● **TASK OBJECTIVE**
Set every line of the listing down again, keeping it identical.
________
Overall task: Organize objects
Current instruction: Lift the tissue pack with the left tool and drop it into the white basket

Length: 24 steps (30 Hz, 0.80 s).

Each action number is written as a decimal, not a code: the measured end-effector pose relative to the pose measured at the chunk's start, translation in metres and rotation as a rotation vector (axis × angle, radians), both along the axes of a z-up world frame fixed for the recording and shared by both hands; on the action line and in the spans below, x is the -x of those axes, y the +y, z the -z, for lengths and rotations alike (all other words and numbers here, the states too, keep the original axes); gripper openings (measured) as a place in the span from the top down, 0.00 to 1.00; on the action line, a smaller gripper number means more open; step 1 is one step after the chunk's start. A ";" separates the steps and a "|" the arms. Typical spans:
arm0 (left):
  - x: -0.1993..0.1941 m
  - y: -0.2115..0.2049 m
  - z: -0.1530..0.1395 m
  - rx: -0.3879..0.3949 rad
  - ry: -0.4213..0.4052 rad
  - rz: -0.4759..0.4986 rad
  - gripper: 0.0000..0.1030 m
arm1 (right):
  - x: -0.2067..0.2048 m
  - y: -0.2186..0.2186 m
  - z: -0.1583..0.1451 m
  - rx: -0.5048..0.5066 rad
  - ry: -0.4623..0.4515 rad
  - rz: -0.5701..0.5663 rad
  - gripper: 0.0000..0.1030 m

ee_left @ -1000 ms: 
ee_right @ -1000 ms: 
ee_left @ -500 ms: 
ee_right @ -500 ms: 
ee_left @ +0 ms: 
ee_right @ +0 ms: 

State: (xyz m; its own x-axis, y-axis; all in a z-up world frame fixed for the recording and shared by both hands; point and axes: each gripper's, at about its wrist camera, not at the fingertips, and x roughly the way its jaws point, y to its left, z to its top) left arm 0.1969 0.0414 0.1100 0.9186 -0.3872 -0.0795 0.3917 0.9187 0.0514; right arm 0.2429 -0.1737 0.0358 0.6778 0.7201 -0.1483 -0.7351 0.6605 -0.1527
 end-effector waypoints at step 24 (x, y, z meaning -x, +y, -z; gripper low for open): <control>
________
● **RESPONSE**
Overall task: Organize objects
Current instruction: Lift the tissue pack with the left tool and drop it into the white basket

Length: 24 steps (30 Hz, 0.80 s).

Each action number is written as a decimal, not a code: the measured end-effector pose relative to the pose measured at the chunk's start, translation in metres and rotation as a rotation vector (axis × angle, radians), both along the axes of a z-up world frame fixed for the recording and shared by both hands; on the action line and in the spans below, x is the -x of those axes, y the +y, z the -z, for lengths and rotations alike (all other words and numbers here, the states too, keep the original axes); gripper openings (measured) as a place in the span from the top down, 0.00 to 1.00; on the action line, a smaller gripper number means more open; step 1 is one step after the chunk's start. A ";" separates the steps and a "|" the arms. Typical spans:
arm0 (left):
  - x: -0.1993..0.1941 m
  - y: -0.2115..0.2049 m
  - z: -0.1530..0.1395 m
  - rx: -0.3879..0.3949 rad
  - ry: -0.4213..0.4052 rad
  - rz: -0.4759..0.4986 rad
  - gripper: 0.0000..0.1030 m
arm1 (right):
  - x: -0.2067..0.2048 m
  - y: -0.2186..0.2186 m
  - z: -0.1583..0.1451 m
  - rx: -0.5048..0.5066 rad
  - ry: -0.4623..0.4515 rad
  - rz: -0.5701..0.5663 rad
  - gripper: 0.0000..0.1030 m

ee_left @ -1000 ms: 
ee_right @ -1000 ms: 
ee_left @ -500 ms: 
ee_right @ -500 ms: 
ee_left @ +0 ms: 
ee_right @ +0 ms: 

State: (xyz m; its own x-axis, y-axis; all in a z-up world frame fixed for the recording and shared by both hands; point and axes: each gripper's, at about its wrist camera, not at the fingertips, and x roughly the way its jaws point, y to its left, z to its top) left arm 0.1969 0.0414 0.1100 0.9186 -0.3872 -0.0795 0.3917 0.9187 0.0514; right arm 0.2429 -0.1737 0.0358 0.6778 0.7201 -0.1483 -0.7351 0.6605 -0.1527
 end-effector waypoints at step 24 (x, y, z meaning -x, +y, -z; gripper low for open): <control>

No further answer is needed.